#### Problem details
Could you reproduce the line where "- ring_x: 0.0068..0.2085" occurs and all lines after it in the listing below, through the final one, without changing anything?

#### Supplied information

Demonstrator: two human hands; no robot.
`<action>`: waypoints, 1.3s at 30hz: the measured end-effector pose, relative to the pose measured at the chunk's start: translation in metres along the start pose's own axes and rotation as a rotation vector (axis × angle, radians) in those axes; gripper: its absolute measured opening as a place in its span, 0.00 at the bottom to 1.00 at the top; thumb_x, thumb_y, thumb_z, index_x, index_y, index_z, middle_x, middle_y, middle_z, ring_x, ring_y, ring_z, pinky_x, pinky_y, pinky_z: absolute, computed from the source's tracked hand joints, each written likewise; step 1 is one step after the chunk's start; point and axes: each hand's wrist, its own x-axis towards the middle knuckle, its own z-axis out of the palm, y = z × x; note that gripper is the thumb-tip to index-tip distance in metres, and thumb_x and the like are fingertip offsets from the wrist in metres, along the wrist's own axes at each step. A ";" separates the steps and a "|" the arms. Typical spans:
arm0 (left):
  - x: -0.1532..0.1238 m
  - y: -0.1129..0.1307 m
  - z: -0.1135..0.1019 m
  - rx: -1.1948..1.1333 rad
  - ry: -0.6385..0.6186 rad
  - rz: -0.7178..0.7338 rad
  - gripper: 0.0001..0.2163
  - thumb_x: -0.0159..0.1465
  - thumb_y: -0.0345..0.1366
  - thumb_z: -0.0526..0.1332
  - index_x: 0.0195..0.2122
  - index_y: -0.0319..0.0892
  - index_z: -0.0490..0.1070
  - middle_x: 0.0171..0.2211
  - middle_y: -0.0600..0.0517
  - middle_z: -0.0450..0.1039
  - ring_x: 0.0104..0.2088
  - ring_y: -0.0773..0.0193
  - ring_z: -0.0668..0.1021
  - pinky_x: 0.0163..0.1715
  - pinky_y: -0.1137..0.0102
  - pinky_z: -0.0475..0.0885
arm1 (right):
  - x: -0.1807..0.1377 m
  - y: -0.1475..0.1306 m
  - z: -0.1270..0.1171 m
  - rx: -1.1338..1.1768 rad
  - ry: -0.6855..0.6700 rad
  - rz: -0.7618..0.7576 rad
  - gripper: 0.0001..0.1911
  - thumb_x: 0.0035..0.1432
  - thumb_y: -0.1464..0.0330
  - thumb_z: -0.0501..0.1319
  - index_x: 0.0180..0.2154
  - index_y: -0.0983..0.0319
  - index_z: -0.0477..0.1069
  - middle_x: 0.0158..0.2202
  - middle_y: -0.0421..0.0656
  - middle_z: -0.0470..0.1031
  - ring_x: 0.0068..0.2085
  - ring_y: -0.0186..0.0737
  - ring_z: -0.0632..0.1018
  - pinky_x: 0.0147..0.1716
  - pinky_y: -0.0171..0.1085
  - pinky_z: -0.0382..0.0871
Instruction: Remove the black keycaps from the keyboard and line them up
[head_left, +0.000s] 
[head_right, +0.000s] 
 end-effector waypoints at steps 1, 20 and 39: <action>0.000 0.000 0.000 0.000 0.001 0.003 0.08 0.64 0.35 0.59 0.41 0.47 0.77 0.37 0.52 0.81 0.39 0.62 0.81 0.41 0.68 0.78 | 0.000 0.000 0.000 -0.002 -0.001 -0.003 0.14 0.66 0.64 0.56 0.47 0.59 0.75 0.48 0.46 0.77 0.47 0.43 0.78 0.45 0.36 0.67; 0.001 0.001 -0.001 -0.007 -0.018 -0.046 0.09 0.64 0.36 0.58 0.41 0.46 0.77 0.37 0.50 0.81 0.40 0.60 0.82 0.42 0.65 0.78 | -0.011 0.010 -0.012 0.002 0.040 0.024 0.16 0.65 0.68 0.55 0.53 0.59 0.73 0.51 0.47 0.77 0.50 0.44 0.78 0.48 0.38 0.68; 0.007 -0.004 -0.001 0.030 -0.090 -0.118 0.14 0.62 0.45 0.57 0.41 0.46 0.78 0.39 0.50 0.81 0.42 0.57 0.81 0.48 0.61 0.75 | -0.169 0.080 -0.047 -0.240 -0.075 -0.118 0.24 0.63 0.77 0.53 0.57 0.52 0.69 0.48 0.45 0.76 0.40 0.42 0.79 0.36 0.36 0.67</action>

#### Answer box
  - ring_x: 0.0068..0.2085
  - ring_y: -0.0186..0.0737
  - ring_z: -0.0632..0.1018
  - pinky_x: 0.0147..0.1716
  - pinky_y: -0.0171..0.1085
  - pinky_z: -0.0382..0.0871
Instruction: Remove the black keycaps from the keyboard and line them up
[head_left, +0.000s] 
[head_right, +0.000s] 
 end-effector waypoints at steps 1, 20 and 39: <action>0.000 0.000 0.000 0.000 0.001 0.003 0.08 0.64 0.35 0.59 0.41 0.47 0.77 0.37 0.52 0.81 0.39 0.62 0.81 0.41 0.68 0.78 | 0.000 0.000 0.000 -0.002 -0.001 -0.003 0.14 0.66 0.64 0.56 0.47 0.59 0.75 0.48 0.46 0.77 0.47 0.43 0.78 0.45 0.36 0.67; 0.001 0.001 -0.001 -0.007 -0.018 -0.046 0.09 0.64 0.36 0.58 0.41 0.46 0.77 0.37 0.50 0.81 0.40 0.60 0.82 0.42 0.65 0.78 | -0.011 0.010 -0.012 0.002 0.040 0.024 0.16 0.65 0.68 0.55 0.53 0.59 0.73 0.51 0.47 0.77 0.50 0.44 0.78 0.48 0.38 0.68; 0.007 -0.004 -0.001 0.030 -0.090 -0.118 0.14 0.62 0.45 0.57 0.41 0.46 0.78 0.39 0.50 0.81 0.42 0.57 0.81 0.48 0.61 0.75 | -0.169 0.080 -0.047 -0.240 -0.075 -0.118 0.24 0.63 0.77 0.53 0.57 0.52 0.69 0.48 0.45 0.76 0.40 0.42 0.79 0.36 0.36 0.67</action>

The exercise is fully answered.